I don’t claim to be a controversial person. Honestly, controversy makes me twitch uncomfortably.
The Two-Minus-One Pregnancy article in the New York Times Magazine has sparked tons of controversy among the multiples community and the Christian community.
If you don’t know anything about the article, here’s a quick summary:
Any woman going through assisted reproductive therapy (ART) knows there is a great chance of conceiving multiples. A growing trend among those twin pregnancies is to reduce the pregnancy from two babies to just one baby.
A quote from the article states:

Mount Sinai Medical Center in New York, one of the largest providers of the procedure, reported that by 1997, 15 percent of reductions were to a singleton. Last year, by comparison, 61 of the center’s 101 reductions were to a singleton, and 38 of those pregnancies started as twins.

So, about not being controversial….
I am the mama of twins.
Of course, my husband and I believe our girls are the most beautiful creatures to ever walk the planet.
As a stay-at-home mama, I’m the curator of these two priceless works of art.
I live the hard stuff. I had a rough pregnancy, and now I’m out-numbered with two toddlers. I can do hard things, I tell myself over, and over, and over.  
Too, I see the joy; the gifts Brynne and Hadley’s very being is to our lives. Just last night we watched the girls make a game out of kissing each other in the bathtub. Giggles galore!
My heart swells, and the hard stuff fades.

If you haven’t stopped to read the article, this is how it starts out:

As Jenny lay on the obstetrician’s examination table, she was grateful that the ultrasound tech had turned off the overhead screen. She didn’t want to see the two shadows floating inside her. Since making her decision, she had tried hard not to think about them, though she could often think of little else. She was 45 and pregnant after six years of fertility bills, ovulation injections, donor eggs and disappointment — and yet here she was, 14 weeks into her pregnancy, choosing to extinguish one of two healthy fetuses, almost as if having half an abortion. As the doctor inserted the needle into Jenny’s abdomen, aiming at one of the fetuses, Jenny tried not to flinch, caught between intense relief and intense guilt.

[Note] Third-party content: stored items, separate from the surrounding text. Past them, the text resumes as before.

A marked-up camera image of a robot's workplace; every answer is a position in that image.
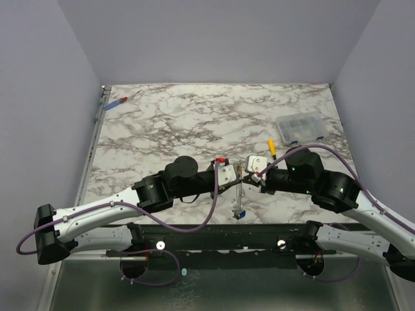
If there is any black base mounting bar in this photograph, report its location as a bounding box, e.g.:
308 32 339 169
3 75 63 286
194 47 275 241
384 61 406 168
123 224 321 270

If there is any blue red screwdriver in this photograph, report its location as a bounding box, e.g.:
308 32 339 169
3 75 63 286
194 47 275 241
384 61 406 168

I’m all for grace, and seeking understanding. I’ve never walked in Jenny’s shoes. I can’t imagine what it’s like to be her. What’s described above sounds gut-wretching to experience. In fact, it leaves me on the verge of tears.
But not for Jenny.
Jenny’s decision was based on a lifestyle choice:

Jenny’s decision to reduce twins to a single fetus was never really in doubt. The idea of managing two infants at this point in her life terrified her. She and her husband already had grade-school-age children, and she took pride in being a good mother. She felt that twins would soak up everything she had to give, leaving nothing for her older children.

I think about the twin who gets to live without knowing the joy of playing kissing games in the bathtub.
Because, he (or she) is a twin, even if he’s the only one living.
Okay, so I am sad for Jenny too. I think about what she’s missing, what she lacked the courage to experience. Those kissing games in the bathtub are priceless. My daughters are masterpieces.
Jenny didn’t just destroy a shadow on an ultrasound, she destroyed a masterpiece.

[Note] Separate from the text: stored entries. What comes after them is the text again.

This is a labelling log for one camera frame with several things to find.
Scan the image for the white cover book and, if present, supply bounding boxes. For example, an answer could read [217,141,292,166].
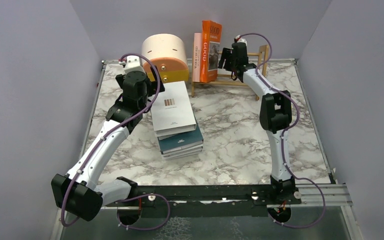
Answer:
[150,81,197,139]

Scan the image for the orange fashion show book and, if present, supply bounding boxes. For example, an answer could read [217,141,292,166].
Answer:
[200,20,222,83]

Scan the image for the pink flower cover book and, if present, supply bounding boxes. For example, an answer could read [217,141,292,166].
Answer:
[192,32,202,83]

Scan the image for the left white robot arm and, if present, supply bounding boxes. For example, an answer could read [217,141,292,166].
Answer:
[51,67,164,227]

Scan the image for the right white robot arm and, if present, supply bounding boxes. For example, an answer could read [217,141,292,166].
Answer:
[218,42,296,204]

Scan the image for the bottom stacked books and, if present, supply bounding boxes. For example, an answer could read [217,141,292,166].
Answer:
[161,146,203,160]

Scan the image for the wooden book rack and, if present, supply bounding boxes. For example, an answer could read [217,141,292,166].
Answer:
[191,44,271,98]

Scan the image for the cream and orange bread box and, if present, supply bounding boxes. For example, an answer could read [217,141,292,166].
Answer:
[141,33,190,83]

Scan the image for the dark teal book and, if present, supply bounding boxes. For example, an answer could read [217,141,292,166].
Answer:
[158,125,204,155]

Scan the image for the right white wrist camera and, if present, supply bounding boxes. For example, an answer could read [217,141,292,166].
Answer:
[234,35,248,45]

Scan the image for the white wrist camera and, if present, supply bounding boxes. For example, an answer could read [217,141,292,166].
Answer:
[119,55,145,75]
[234,35,248,45]

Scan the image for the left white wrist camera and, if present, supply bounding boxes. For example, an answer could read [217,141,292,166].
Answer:
[119,55,145,75]

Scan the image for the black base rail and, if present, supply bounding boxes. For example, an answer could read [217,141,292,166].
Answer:
[110,184,302,218]

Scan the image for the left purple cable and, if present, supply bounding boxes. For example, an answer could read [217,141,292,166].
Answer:
[60,53,172,232]

We have a dear friend with a 3D/4D ultrasound business. From the time our girls were 12 weeks, their celebrity status rivaled those Twilight kids. We, the paparazzi, desperately wanted to see the two works of art God was knitting in my womb, to see to see their little faces.
I want to show you some of the pictures from when the girls were 14 weeks. Our masterpieces.
I can’t help but wonder what Jenny’s decision would have been if she’d seen her little ones this way.